(Stored dataset items)
+++++

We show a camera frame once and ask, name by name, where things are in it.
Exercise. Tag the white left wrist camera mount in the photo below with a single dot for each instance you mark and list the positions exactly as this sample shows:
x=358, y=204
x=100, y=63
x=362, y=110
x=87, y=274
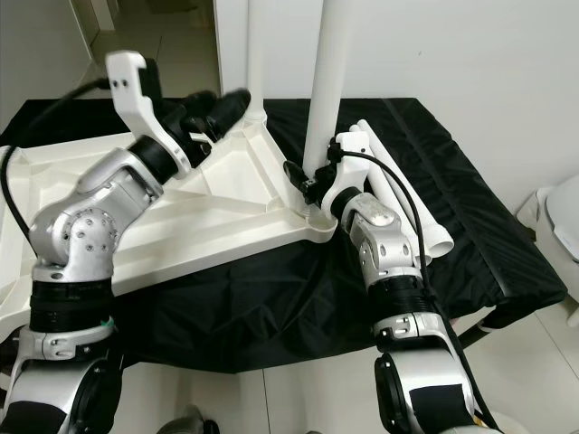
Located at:
x=131, y=86

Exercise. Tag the grey robot foot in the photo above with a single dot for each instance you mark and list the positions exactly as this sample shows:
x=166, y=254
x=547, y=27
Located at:
x=190, y=421

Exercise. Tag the white plastic chair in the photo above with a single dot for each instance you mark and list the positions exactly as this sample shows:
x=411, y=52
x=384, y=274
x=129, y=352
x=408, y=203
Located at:
x=556, y=208

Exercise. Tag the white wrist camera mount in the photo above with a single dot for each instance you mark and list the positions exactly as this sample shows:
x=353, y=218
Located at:
x=353, y=149
x=131, y=86

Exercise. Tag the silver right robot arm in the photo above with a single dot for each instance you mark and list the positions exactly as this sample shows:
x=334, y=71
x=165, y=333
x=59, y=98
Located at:
x=384, y=235

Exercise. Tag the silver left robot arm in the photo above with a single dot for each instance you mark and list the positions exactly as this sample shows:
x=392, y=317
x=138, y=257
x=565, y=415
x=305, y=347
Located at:
x=81, y=235

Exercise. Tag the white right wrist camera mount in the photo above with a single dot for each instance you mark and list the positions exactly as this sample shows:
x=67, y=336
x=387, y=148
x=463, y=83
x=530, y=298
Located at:
x=353, y=149

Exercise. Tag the white plastic table top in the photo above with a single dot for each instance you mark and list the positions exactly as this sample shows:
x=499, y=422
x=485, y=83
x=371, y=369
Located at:
x=235, y=217

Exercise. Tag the black table cloth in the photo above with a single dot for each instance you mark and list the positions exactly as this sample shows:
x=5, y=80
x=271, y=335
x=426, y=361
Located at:
x=280, y=307

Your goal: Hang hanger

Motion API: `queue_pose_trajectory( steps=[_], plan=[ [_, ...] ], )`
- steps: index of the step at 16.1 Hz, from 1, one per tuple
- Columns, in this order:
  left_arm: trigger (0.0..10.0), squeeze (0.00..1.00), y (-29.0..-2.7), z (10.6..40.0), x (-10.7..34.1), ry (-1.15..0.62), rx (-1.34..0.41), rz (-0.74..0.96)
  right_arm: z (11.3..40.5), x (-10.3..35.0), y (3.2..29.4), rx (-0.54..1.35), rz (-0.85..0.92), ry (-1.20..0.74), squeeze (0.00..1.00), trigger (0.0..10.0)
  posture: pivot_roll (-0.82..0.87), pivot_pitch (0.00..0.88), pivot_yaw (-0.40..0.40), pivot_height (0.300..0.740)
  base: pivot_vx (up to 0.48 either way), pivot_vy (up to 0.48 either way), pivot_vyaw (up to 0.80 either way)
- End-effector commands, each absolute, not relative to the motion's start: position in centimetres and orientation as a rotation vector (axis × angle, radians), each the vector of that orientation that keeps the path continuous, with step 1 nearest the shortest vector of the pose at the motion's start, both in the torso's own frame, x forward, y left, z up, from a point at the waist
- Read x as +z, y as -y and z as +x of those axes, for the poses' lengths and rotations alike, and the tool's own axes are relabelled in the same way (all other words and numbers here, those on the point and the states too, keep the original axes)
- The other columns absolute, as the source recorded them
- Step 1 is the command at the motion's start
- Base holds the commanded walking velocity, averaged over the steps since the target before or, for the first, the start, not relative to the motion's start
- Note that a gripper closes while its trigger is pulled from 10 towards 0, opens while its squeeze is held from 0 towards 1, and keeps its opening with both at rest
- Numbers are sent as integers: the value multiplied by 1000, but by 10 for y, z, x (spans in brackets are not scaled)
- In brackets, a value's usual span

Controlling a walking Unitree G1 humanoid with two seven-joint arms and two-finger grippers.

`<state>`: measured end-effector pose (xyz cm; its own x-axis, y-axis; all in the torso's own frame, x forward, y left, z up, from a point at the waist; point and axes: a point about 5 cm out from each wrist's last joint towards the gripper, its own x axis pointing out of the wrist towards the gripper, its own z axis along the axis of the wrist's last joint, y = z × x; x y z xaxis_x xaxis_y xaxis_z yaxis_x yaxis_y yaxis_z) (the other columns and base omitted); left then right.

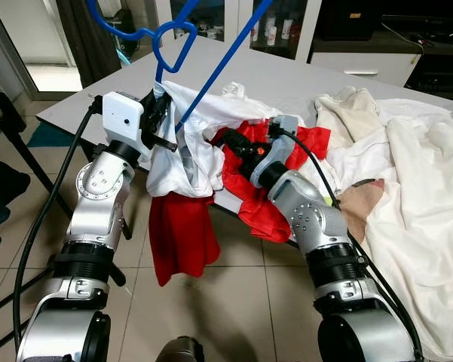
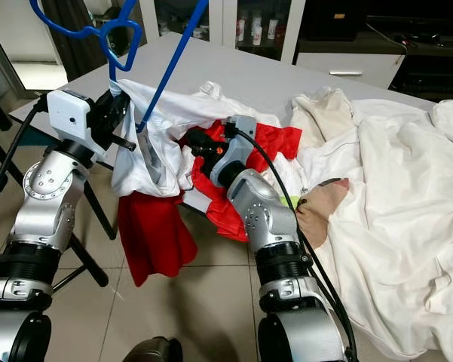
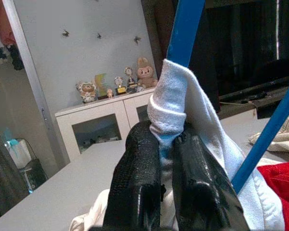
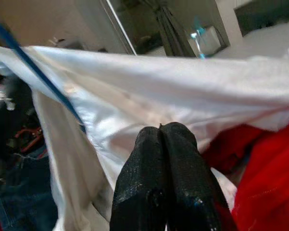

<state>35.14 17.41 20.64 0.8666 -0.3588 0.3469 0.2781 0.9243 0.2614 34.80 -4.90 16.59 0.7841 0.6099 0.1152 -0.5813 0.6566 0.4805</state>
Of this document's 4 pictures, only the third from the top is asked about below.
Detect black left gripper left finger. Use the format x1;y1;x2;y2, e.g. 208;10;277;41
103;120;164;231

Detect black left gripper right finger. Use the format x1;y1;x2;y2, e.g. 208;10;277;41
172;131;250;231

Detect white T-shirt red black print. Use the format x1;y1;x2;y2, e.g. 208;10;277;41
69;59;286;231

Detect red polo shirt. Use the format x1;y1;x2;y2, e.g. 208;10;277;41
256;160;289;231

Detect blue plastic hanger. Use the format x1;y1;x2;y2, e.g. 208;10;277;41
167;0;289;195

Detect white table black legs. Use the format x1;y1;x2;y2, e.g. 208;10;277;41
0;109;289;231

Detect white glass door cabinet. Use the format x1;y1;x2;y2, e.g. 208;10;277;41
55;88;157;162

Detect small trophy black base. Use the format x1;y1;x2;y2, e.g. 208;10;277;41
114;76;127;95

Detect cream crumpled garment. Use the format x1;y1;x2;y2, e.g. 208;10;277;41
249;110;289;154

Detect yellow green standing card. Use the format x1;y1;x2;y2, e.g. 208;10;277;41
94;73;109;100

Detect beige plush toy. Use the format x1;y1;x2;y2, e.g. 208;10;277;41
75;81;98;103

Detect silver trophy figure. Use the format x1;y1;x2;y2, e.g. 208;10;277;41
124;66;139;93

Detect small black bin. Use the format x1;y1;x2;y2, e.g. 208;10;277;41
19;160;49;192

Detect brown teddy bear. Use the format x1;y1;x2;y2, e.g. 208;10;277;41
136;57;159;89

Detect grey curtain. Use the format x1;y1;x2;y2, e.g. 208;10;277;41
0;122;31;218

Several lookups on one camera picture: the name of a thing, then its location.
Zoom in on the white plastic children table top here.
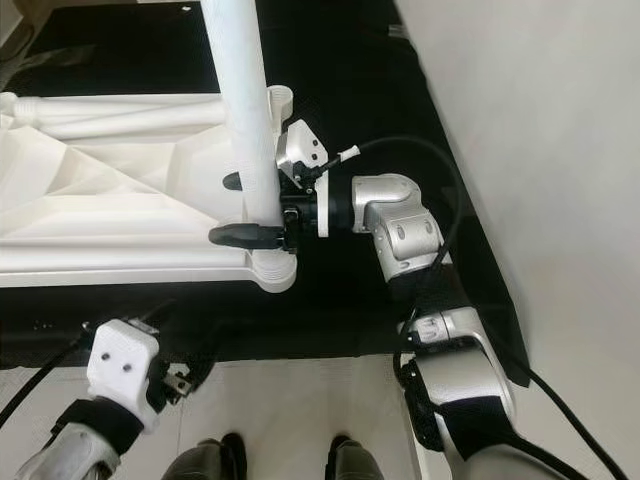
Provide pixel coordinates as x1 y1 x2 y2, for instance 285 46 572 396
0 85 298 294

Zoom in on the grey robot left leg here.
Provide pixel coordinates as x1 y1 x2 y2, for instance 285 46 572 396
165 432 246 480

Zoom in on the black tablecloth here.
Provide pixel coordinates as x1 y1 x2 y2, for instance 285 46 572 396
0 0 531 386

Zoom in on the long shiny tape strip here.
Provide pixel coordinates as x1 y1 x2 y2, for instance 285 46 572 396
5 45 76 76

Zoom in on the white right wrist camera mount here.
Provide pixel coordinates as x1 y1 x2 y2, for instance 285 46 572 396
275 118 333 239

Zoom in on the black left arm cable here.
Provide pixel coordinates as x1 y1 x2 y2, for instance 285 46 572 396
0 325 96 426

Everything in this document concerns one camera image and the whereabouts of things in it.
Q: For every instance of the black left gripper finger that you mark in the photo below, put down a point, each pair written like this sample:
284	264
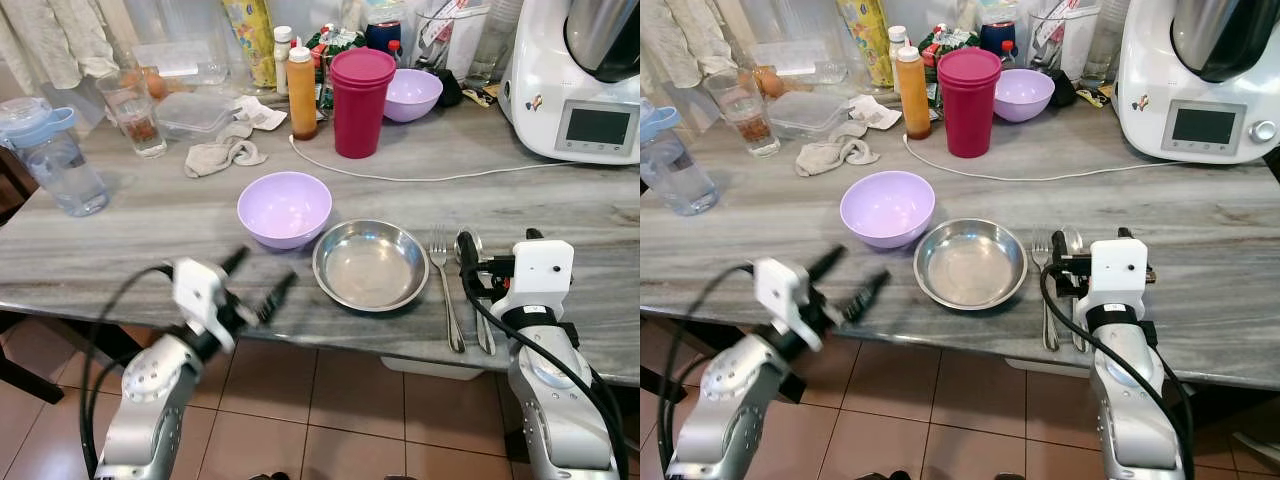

+++++

Nothing but the exact text of the records should appear in your answer, with no pictures. Please write it out.

RESPONSE:
We show a camera frame once and ask, name by name, where things are in it.
Exercise. Tag the white left wrist camera mount in the photo below with a single dot for each instance you mark and list the positions exactly as this sample shows:
x=358, y=204
x=100, y=63
x=362, y=110
x=87, y=274
Located at:
x=131, y=86

Exercise. Tag the grey robot foot in the photo above with a single dot for each instance you mark and list the positions exactly as this sample shows:
x=166, y=254
x=547, y=27
Located at:
x=190, y=421

Exercise. Tag the white plastic chair in the photo above with a single dot for each instance you mark and list the positions exactly as this sample shows:
x=411, y=52
x=384, y=274
x=129, y=352
x=408, y=203
Located at:
x=556, y=208

Exercise. Tag the white wrist camera mount in the photo above with a single dot for each instance you mark and list the positions exactly as this sample shows:
x=353, y=218
Located at:
x=353, y=149
x=131, y=86

Exercise. Tag the silver right robot arm in the photo above with a single dot for each instance you mark and list the positions exactly as this sample shows:
x=334, y=71
x=165, y=333
x=59, y=98
Located at:
x=384, y=235

Exercise. Tag the silver left robot arm in the photo above with a single dot for each instance you mark and list the positions exactly as this sample shows:
x=392, y=317
x=138, y=257
x=565, y=415
x=305, y=347
Located at:
x=81, y=235

Exercise. Tag the white right wrist camera mount in the photo above with a single dot for each instance you mark and list the positions exactly as this sample shows:
x=67, y=336
x=387, y=148
x=463, y=83
x=530, y=298
Located at:
x=353, y=149

Exercise. Tag the white plastic table top in the photo above with a single dot for each instance you mark and list the positions exactly as this sample shows:
x=499, y=422
x=485, y=83
x=371, y=369
Located at:
x=235, y=217

Exercise. Tag the black table cloth in the photo above with a single dot for each instance you mark and list the positions exactly as this sample shows:
x=5, y=80
x=271, y=335
x=426, y=361
Located at:
x=280, y=307

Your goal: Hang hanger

Motion API: `queue_pose_trajectory( steps=[_], plan=[ [_, ...] ], )`
- steps: index of the step at 16.1 Hz, from 1, one per tuple
- Columns, in this order:
  left_arm: trigger (0.0..10.0), squeeze (0.00..1.00), y (-29.0..-2.7), z (10.6..40.0), x (-10.7..34.1), ry (-1.15..0.62), rx (-1.34..0.41), rz (-0.74..0.96)
  right_arm: z (11.3..40.5), x (-10.3..35.0), y (3.2..29.4), rx (-0.54..1.35), rz (-0.85..0.92), ry (-1.20..0.74), squeeze (0.00..1.00), trigger (0.0..10.0)
  posture: pivot_roll (-0.82..0.87), pivot_pitch (0.00..0.88), pivot_yaw (-0.40..0.40), pivot_height (0.300..0.740)
  base: pivot_vx (up to 0.48 either way), pivot_vy (up to 0.48 either way), pivot_vyaw (up to 0.80 either way)
- End-effector commands, each absolute, not relative to the motion's start: position in centimetres and orientation as a rotation vector (axis × angle, radians), each the vector of that orientation that keeps the path continuous, with step 1 nearest the shortest vector of the pose at the motion's start, both in the torso's own frame, x forward, y left, z up, from a point at the waist
- Read x as +z, y as -y and z as +x of those axes, for the poses' lengths and rotations alike, and the tool's own axes are relabelled in the same way (all other words and numbers here, those on the point and the states too, keep the original axes)
- The other columns absolute, as the source recorded them
- Step 1 is the command at the motion's start
- Base holds the commanded walking velocity, averaged over the steps since the target before or, for the first, the start, not relative to the motion's start
- Note that a gripper closes while its trigger is pulled from 10 towards 0, opens while its squeeze is held from 0 towards 1, and keeps its opening with both at rest
- Numbers are sent as integers: the value multiplied by 1000, but by 10 for y, z, x (spans in brackets are not scaled)
- In brackets, a value's usual span

Controlling a walking Unitree G1 humanoid with two seven-joint arms and two-finger grippers.

`<state>`: measured end-effector pose (xyz cm; its own x-axis, y-axis; all in the torso's own frame, x forward, y left, z up, from a point at the waist; point and axes: a point about 5 cm out from each wrist's last joint towards the gripper, its own x axis pointing out of the wrist towards the gripper, its own z axis along the axis of the wrist's last joint, y = z × x; x y z xaxis_x xaxis_y xaxis_z yaxis_x yaxis_y yaxis_z) (the other columns and base omitted); left then right.


<state>35.14 17.41 20.64 0.8666 -0.3588 0.3469 0.2781 0.9243 0.2614 34.80 -4.90 16.59 0.7841 0.6099 0.1152 -0.5813 0.6566 0.4805</state>
Of this document's 4 pictures, only the third from the top is asked about below.
Detect black left gripper left finger. Use the format x1;y1;x2;y2, e.g. 208;10;277;41
103;120;164;231

Detect black left gripper right finger. Use the format x1;y1;x2;y2, e.g. 208;10;277;41
172;131;250;231

Detect white T-shirt red black print. Use the format x1;y1;x2;y2, e.g. 208;10;277;41
69;59;286;231

Detect red polo shirt. Use the format x1;y1;x2;y2, e.g. 208;10;277;41
256;160;289;231

Detect blue plastic hanger. Use the format x1;y1;x2;y2, e.g. 208;10;277;41
167;0;289;195

Detect white table black legs. Use the format x1;y1;x2;y2, e.g. 208;10;277;41
0;109;289;231

Detect white glass door cabinet. Use the format x1;y1;x2;y2, e.g. 208;10;277;41
55;88;157;162

Detect small trophy black base. Use the format x1;y1;x2;y2, e.g. 208;10;277;41
114;76;127;95

Detect cream crumpled garment. Use the format x1;y1;x2;y2, e.g. 208;10;277;41
249;110;289;154

Detect yellow green standing card. Use the format x1;y1;x2;y2, e.g. 208;10;277;41
94;73;109;100

Detect beige plush toy. Use the format x1;y1;x2;y2, e.g. 208;10;277;41
75;81;98;103

Detect silver trophy figure. Use the format x1;y1;x2;y2, e.g. 208;10;277;41
124;66;139;93

Detect small black bin. Use the format x1;y1;x2;y2, e.g. 208;10;277;41
19;160;49;192

Detect brown teddy bear. Use the format x1;y1;x2;y2, e.g. 208;10;277;41
136;57;159;89

Detect grey curtain. Use the format x1;y1;x2;y2, e.g. 208;10;277;41
0;122;31;218

Several lookups on one camera picture: the name of a thing, then its location.
Zoom in on the white plastic children table top here.
Provide pixel coordinates as x1 y1 x2 y2, for instance 285 46 572 396
0 85 298 294

Zoom in on the grey robot left leg here.
Provide pixel coordinates as x1 y1 x2 y2, for instance 285 46 572 396
165 432 246 480

Zoom in on the black tablecloth here.
Provide pixel coordinates as x1 y1 x2 y2, for instance 285 46 572 396
0 0 531 386

Zoom in on the long shiny tape strip here.
Provide pixel coordinates as x1 y1 x2 y2, for instance 285 46 572 396
5 45 76 76

Zoom in on the white right wrist camera mount here.
Provide pixel coordinates as x1 y1 x2 y2, for instance 285 46 572 396
275 118 333 239

Zoom in on the black left arm cable here.
Provide pixel coordinates as x1 y1 x2 y2, for instance 285 46 572 396
0 325 96 426

Everything in this document concerns one camera image and the whereabouts of things in it.
Q: For every instance of the black left gripper finger that you mark in the photo below, put down a point, each pair written like this sample:
284	264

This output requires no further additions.